### EXERCISE BRIEF
Using the line that contains "Mark the region of every instance of the light" as the start, restate each line word for word through the final line of the material below, and return only those.

### RECORDS SHOWN
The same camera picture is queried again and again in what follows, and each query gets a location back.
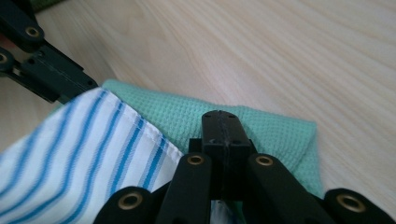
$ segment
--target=blue stripe
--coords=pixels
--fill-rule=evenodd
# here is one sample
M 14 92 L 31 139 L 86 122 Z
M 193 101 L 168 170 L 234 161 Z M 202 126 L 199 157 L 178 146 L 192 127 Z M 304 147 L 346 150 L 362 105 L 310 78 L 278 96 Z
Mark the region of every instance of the blue stripe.
M 15 165 L 15 171 L 14 174 L 12 175 L 12 178 L 9 180 L 8 184 L 6 185 L 5 188 L 3 188 L 0 191 L 0 198 L 6 195 L 10 190 L 12 190 L 20 181 L 21 179 L 21 173 L 25 170 L 25 166 L 27 164 L 26 161 L 28 161 L 30 154 L 32 153 L 32 148 L 35 146 L 35 141 L 37 140 L 37 137 L 39 136 L 40 132 L 42 131 L 42 125 L 38 126 L 32 134 L 28 137 L 26 140 L 26 144 L 24 146 L 24 150 Z
M 93 183 L 95 183 L 95 178 L 97 175 L 97 171 L 99 170 L 101 166 L 101 161 L 104 157 L 105 154 L 105 149 L 108 146 L 108 143 L 110 142 L 111 137 L 113 136 L 117 123 L 120 120 L 120 115 L 122 114 L 123 108 L 125 104 L 122 102 L 119 102 L 118 106 L 115 107 L 115 111 L 112 113 L 112 119 L 107 125 L 106 131 L 105 131 L 105 136 L 103 139 L 100 141 L 99 148 L 96 151 L 96 158 L 94 161 L 91 163 L 91 167 L 89 169 L 90 173 L 88 178 L 85 179 L 85 189 L 81 193 L 82 199 L 80 199 L 79 203 L 77 203 L 77 206 L 75 206 L 75 210 L 71 212 L 71 215 L 67 215 L 66 219 L 63 219 L 60 221 L 60 223 L 73 223 L 74 220 L 82 213 L 84 210 L 87 208 L 87 201 L 91 198 L 92 191 L 93 191 Z
M 120 152 L 119 158 L 117 159 L 116 166 L 114 167 L 113 177 L 110 179 L 109 188 L 107 191 L 107 198 L 111 196 L 117 189 L 120 188 L 120 185 L 125 178 L 126 171 L 129 167 L 129 164 L 134 157 L 134 152 L 136 150 L 137 143 L 143 133 L 143 127 L 145 126 L 146 122 L 138 116 L 139 119 L 137 123 L 137 127 L 131 130 L 133 132 L 132 138 L 129 137 L 129 142 L 126 147 Z
M 91 109 L 89 110 L 90 112 L 87 114 L 87 117 L 85 118 L 85 121 L 83 123 L 82 134 L 78 139 L 78 143 L 76 144 L 75 148 L 72 150 L 73 152 L 71 156 L 69 157 L 68 165 L 66 168 L 66 175 L 64 176 L 64 180 L 62 181 L 62 183 L 64 184 L 62 185 L 61 189 L 56 193 L 55 196 L 44 201 L 42 204 L 38 205 L 33 211 L 31 211 L 30 213 L 26 214 L 23 217 L 11 221 L 10 223 L 21 223 L 23 221 L 38 216 L 40 213 L 42 213 L 45 210 L 45 208 L 47 208 L 48 206 L 55 203 L 58 199 L 60 199 L 67 190 L 70 190 L 69 188 L 69 185 L 71 183 L 70 179 L 73 175 L 75 163 L 77 161 L 79 152 L 81 152 L 81 148 L 84 146 L 84 143 L 87 139 L 87 134 L 90 132 L 90 129 L 92 127 L 92 120 L 93 117 L 96 115 L 97 109 L 99 108 L 99 104 L 103 102 L 102 98 L 105 97 L 105 95 L 107 94 L 108 94 L 107 91 L 102 91 L 100 93 L 100 96 L 94 101 Z
M 15 202 L 9 208 L 0 212 L 0 216 L 3 216 L 4 214 L 11 212 L 12 210 L 18 208 L 21 204 L 25 204 L 38 192 L 40 187 L 42 185 L 44 185 L 44 183 L 46 181 L 45 178 L 47 177 L 48 172 L 50 171 L 50 162 L 52 160 L 53 154 L 57 149 L 56 147 L 61 142 L 62 136 L 64 136 L 64 130 L 67 126 L 67 121 L 69 120 L 70 115 L 71 115 L 72 111 L 74 110 L 75 105 L 76 104 L 71 104 L 65 109 L 64 114 L 62 115 L 62 121 L 61 121 L 60 125 L 58 125 L 58 127 L 59 127 L 58 132 L 54 135 L 55 136 L 54 141 L 52 142 L 52 144 L 49 144 L 49 148 L 46 150 L 49 153 L 48 153 L 48 156 L 46 156 L 45 161 L 43 162 L 43 165 L 39 172 L 39 177 L 36 180 L 36 182 L 33 184 L 33 186 L 31 188 L 29 188 L 26 191 L 26 194 L 23 195 L 17 202 Z
M 151 155 L 149 156 L 148 163 L 146 164 L 146 168 L 144 171 L 144 180 L 140 179 L 139 186 L 142 186 L 144 189 L 150 190 L 152 187 L 153 183 L 151 183 L 151 180 L 155 178 L 154 174 L 158 174 L 158 168 L 161 166 L 164 156 L 163 156 L 163 148 L 166 144 L 166 139 L 162 136 L 161 137 L 161 143 L 157 147 L 156 150 L 153 150 L 151 152 Z

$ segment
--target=table surface
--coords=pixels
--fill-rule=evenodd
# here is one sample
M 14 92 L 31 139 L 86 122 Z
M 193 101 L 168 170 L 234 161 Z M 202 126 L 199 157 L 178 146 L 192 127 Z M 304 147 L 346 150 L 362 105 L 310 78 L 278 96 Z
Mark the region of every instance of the table surface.
M 99 84 L 315 121 L 325 189 L 396 218 L 395 1 L 69 0 L 37 19 Z M 54 107 L 7 78 L 0 105 L 0 150 Z

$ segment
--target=white cloth with blue stripes
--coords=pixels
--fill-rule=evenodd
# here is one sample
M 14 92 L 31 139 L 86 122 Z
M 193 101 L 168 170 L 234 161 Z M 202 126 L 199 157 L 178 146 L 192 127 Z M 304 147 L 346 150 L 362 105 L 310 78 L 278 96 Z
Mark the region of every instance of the white cloth with blue stripes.
M 88 91 L 0 154 L 0 223 L 92 223 L 117 190 L 170 181 L 181 156 L 113 93 Z M 211 220 L 235 216 L 212 203 Z

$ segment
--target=light wood surface
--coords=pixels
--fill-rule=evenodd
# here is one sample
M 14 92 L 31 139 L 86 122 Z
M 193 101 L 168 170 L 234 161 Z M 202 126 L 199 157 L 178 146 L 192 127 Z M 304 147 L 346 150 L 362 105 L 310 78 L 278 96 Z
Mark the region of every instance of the light wood surface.
M 65 1 L 37 15 L 48 41 L 116 78 L 318 124 L 325 189 L 396 218 L 396 2 Z M 53 108 L 0 79 L 0 148 Z

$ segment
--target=wooden table
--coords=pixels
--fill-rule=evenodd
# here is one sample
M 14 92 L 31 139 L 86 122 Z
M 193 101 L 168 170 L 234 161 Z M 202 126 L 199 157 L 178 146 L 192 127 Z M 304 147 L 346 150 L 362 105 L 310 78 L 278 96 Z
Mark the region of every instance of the wooden table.
M 318 124 L 325 189 L 396 218 L 396 2 L 65 1 L 37 15 L 48 41 L 116 78 Z M 0 79 L 0 148 L 53 108 Z

### TASK SOLUTION
Mark the region of every instance of the light wood surface.
M 65 1 L 37 15 L 48 41 L 116 78 L 318 124 L 325 189 L 396 218 L 396 2 Z M 53 108 L 0 79 L 0 148 Z

$ segment
--target=wooden table
--coords=pixels
--fill-rule=evenodd
# here is one sample
M 14 92 L 31 139 L 86 122 Z
M 193 101 L 168 170 L 234 161 Z M 202 126 L 199 157 L 178 146 L 192 127 Z M 304 147 L 346 150 L 362 105 L 310 78 L 278 96 Z
Mark the region of every instance of the wooden table.
M 318 124 L 325 189 L 396 218 L 396 2 L 65 1 L 37 15 L 48 41 L 116 78 Z M 0 79 L 0 148 L 53 108 Z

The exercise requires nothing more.